Tintern is a village in Wales, on the River Wye, the site of spectacular medieval ruins that date back to the year 1131. The abbey originally housed an order of Roman Catholic monks who lived an austere life, wore white gowns, and supported themselves by farming and making malted-barley beer.
Wordsworth, he recounted that after visiting Tintern Abbey, he composed his famous poem entirely in his head. He claimed: "No poem of mine was composed under circumstances more pleasant for me to remember than this. I began it upon leaving Tintern, after crossing the Wye, and concluded it just as I was entering Bristol in the evening, after a ramble of four or five days with my sister. Not a word of it was altered, and not any part of it was written down till I had reached Bristol."
It's an impressive feat, considering that the poem is more than 1,200 words long. It begins:
Five years have past; five summers, with the length
Of five long winters! and again I hear
These waters, rolling from their mountain-springs
With a soft inland murmur. — Once again
Do I behold these steep and lofty cliffs [...]
It's the birthday of the poet John Clare (books by this author), born in Nottinghamshire, England (1793). He may be the poorest person ever to become a major writer in English literature. His father was a peasant farmer. The family often had to live off the proceeds from a single apple tree in their yard. John Clare went to the village school between the ages of five and 11. He learned to read and write and decided he wanted to write poetry.
He had to support himself as a farm laborer, but because malnutrition had stunted his growth, he was never more than five feet tall, so he couldn't do heavy work. He mostly weeded and stacked hay bales and looked after animals. He couldn't afford to buy paper, so he made his own out of birch bark and made his own ink as well. Some of his poems were written on old envelopes.
Other romantic poets were writing nature poetry, but they wrote about nature as a metaphor for something, whereas John Clare always tried to write about nature as it was, the thing itself.
His first book came out in 1820. The fact that he was a peasant helped to make the book a best-seller. But within a few years, there was a bank crash, and there was a recession in England. His books sold fewer and fewer copies, and he moved back to the farm.
He began to suffer from a psychiatric disorder. His behavior grew more and more erratic. He began to see things — spirits and demons. He was committed to an asylum where he forgot who he was. Sometimes, he thought he was Lord Byron and wrote some poems in Byron's style. He escaped from the asylum at one point but was returned and lived there for the rest of his life.
John Clare wrote about 3,500 poems, of which only 400 were published in his lifetime, and his great importance as an English poet has only become clear in the last few decades.
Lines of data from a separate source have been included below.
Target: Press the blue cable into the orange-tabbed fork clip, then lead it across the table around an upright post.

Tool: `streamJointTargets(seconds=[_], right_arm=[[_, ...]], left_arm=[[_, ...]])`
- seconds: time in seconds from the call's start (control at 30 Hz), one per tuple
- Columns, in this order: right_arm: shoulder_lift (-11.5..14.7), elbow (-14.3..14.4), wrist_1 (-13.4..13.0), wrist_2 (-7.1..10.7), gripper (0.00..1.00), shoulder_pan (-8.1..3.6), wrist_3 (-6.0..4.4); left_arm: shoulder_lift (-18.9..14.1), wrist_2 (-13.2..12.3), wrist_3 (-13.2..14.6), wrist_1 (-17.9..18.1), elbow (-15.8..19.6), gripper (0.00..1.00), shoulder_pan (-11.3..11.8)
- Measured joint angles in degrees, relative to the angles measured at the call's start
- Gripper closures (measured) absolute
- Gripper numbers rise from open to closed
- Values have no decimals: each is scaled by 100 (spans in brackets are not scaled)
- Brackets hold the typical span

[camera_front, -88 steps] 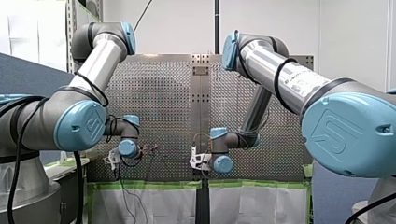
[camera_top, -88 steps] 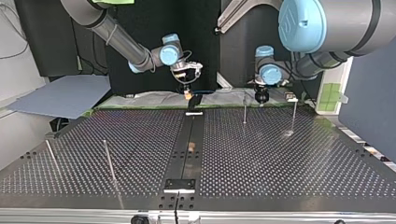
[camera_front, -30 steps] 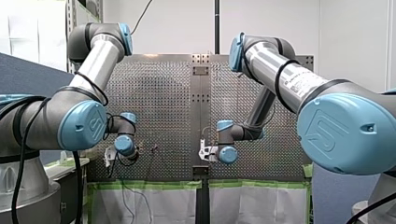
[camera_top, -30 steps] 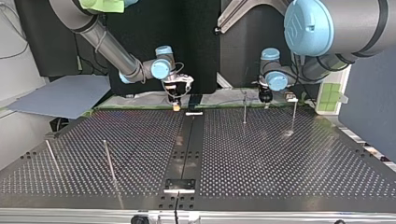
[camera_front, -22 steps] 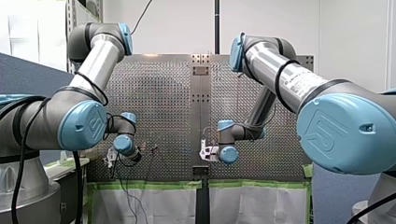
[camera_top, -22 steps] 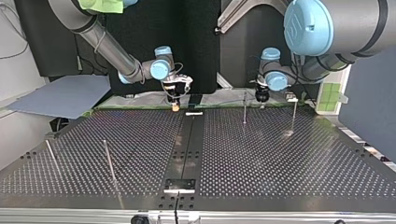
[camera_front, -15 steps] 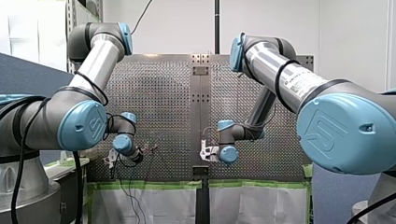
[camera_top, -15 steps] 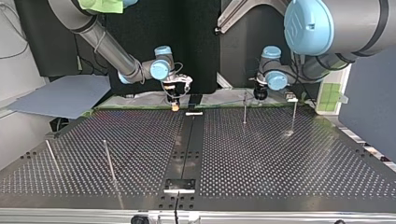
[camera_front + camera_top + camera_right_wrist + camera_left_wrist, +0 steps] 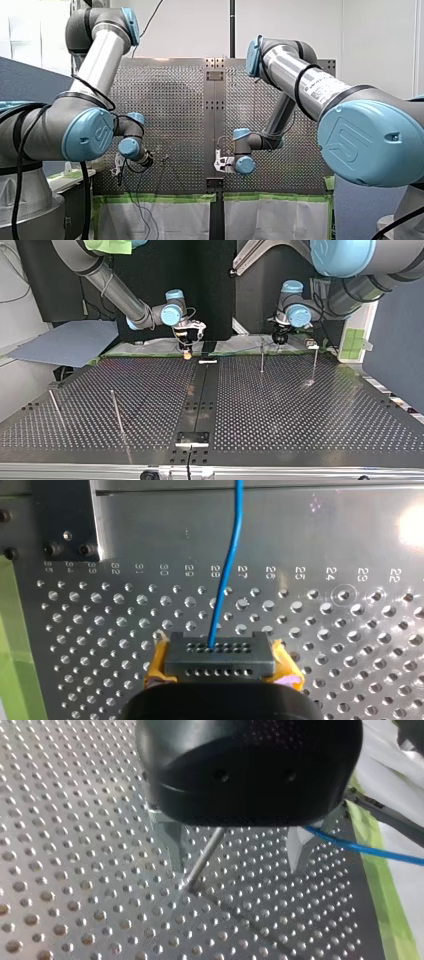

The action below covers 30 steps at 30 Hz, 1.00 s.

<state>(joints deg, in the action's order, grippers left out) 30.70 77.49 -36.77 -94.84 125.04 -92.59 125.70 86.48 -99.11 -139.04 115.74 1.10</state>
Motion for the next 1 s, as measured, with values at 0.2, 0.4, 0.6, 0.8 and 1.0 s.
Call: streamJointTargets(seconds=[0.2, 0.4, 0.6, 0.8, 1.0], right_arm=[[1, 0, 10, 4, 100, 16, -16], [2, 0, 11, 1, 100, 34, -34], [1, 1, 18, 0, 100, 40, -41], [0, 3, 20, 5, 100, 38, -45], [0, 4, 27, 9, 100, 35, -46]], left_arm=[[-51, 19, -33, 362, 389, 0, -20], [-56, 10, 108, 408, 714, 0, -43], [-63, -101, 394, 562, 845, 0, -99], [-61, -407, 699, 689, 859, 0, -210], [-60, -462, 792, 773, 861, 0, -325]])
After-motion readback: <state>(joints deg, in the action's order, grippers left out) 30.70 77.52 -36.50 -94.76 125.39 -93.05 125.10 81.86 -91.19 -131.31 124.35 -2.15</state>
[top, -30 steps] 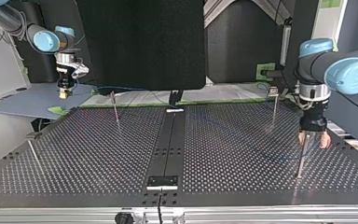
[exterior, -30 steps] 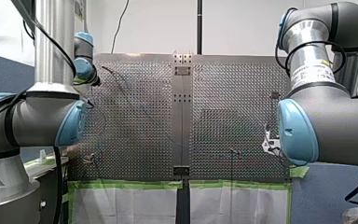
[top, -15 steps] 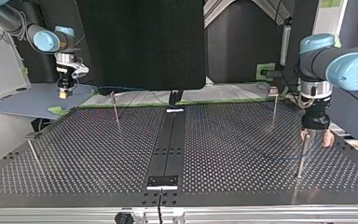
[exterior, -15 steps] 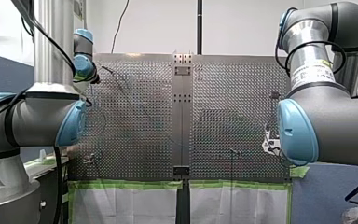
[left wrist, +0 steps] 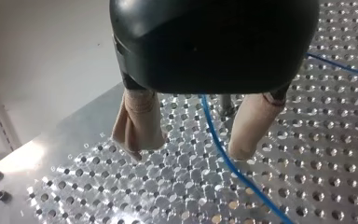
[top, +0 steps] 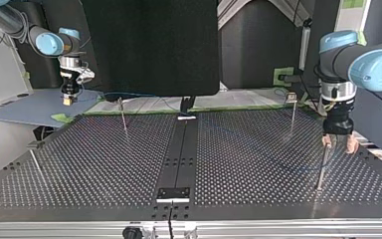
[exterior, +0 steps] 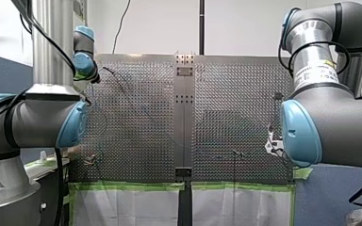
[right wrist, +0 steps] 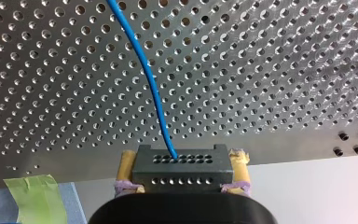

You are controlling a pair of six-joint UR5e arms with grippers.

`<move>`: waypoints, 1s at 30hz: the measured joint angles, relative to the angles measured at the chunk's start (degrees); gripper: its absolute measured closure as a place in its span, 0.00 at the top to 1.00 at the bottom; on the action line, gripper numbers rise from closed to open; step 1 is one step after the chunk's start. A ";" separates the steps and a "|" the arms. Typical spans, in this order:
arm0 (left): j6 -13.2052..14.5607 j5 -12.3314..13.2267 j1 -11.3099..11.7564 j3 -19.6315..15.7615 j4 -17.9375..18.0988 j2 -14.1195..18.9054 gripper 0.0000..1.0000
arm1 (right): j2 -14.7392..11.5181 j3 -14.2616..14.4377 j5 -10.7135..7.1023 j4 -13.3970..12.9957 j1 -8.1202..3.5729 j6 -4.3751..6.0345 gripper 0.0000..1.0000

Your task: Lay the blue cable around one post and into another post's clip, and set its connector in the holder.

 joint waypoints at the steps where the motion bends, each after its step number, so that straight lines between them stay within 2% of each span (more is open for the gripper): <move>1: -0.02 0.07 -0.06 -0.11 0.00 0.28 1.00 | 0.00 0.00 0.00 0.00 0.00 0.01 0.00; 12: 0.09 0.13 -0.66 -0.87 -0.79 2.58 1.00 | -0.01 0.00 0.00 -0.08 0.00 0.27 0.00; 21: 0.35 0.35 -1.19 -3.47 -1.04 5.77 1.00 | -0.01 0.01 0.00 -0.17 -0.01 0.72 0.00; 30: 3.65 2.08 -1.26 -1.84 -3.54 9.71 1.00 | -0.01 -0.01 0.00 -0.33 0.00 1.34 0.00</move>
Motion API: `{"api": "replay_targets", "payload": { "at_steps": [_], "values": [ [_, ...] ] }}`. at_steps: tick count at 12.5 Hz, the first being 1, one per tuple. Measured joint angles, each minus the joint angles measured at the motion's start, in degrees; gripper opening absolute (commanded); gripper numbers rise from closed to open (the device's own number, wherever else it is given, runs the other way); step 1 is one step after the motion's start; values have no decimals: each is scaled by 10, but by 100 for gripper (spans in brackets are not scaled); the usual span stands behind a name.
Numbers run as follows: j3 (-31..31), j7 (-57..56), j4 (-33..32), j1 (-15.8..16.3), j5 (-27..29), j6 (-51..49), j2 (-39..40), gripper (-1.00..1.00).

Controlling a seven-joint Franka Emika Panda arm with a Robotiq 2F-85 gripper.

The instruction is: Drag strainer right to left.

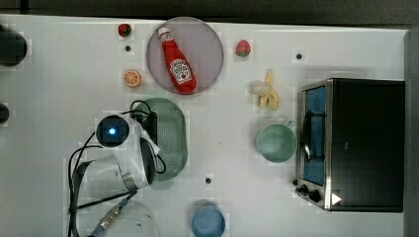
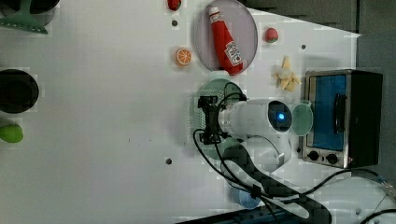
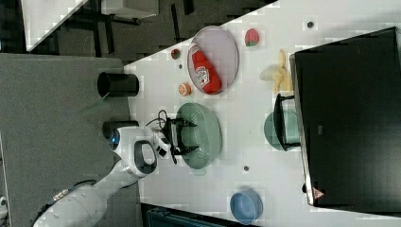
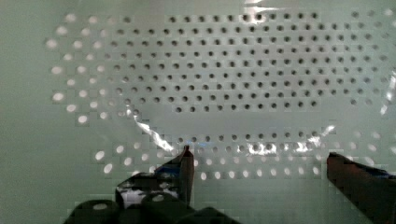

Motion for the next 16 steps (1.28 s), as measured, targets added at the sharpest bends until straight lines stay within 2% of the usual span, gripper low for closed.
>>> {"api": "replay_targets", "payload": {
  "at_steps": [6, 12, 16],
  "values": [
    [-9, 46, 56, 61, 10, -19, 30, 100],
    [-2, 109, 128, 100, -6, -57, 67, 100],
    [-1, 141, 187, 123, 8, -44, 105, 100]
  ]
}}
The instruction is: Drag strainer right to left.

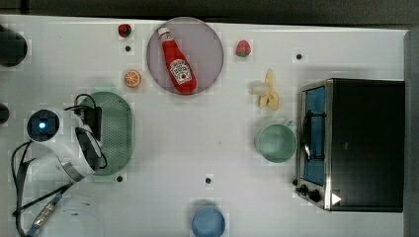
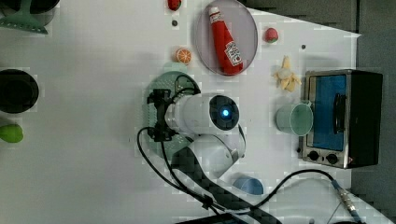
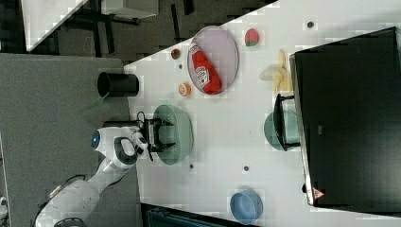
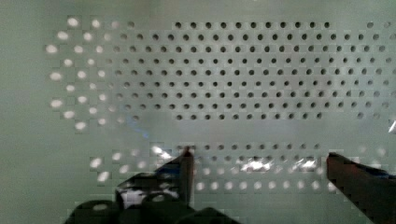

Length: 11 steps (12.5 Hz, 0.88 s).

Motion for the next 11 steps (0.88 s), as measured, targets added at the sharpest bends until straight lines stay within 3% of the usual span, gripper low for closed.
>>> {"api": "replay_targets", "payload": {
  "at_steps": [11],
  "values": [
    [-8, 11, 38, 32, 36, 2, 7, 100]
  ]
}}
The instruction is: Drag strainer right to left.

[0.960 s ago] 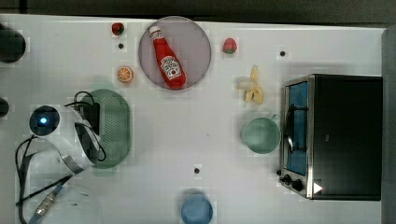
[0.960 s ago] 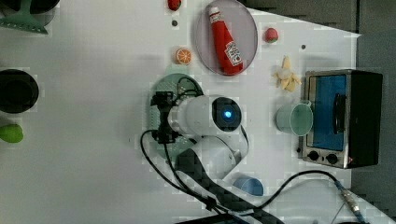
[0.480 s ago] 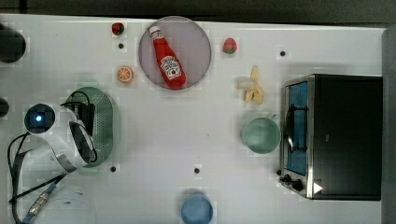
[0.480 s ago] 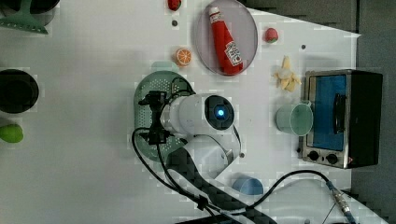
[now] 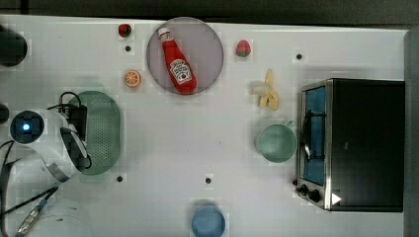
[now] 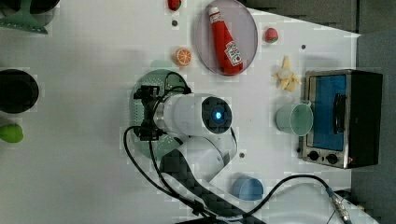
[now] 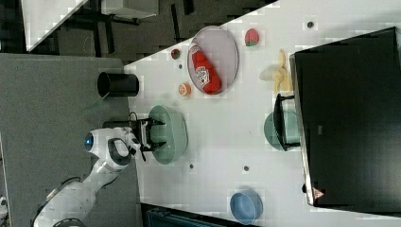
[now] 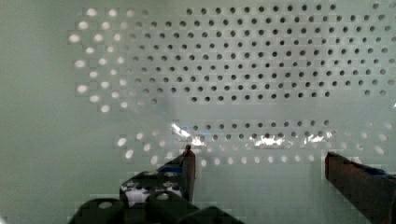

There was a blackout in New York City on this date in 1977. Lightning struck three times that night, hitting Con Edison substations and shutting down the power grid. The city went dark at about 9:30 p.m. Kennedy and LaGuardia airports had to be shut down for eight hours, tunnels in and out of the city were closed, and thousands of people had to be evacuated from the subways.
There had been a similar blackout in 1965, and people had faced it with good humor, but in 1977, New York was in the middle of an economic crisis, and unemployment rates were high. There was also a serial killer, who called himself "Son of Sam," on the loose, and the city was in the grip of a brutal heat wave. It was the worst time for a catastrophic blackout; the city was a powder keg.
In the 25 hours that it took workers to fully restore power, more than 1,600 stores were looted, more than a thousand fires were set, and nearly 3,800 looters were arrested. Damage was later estimated at $300 million.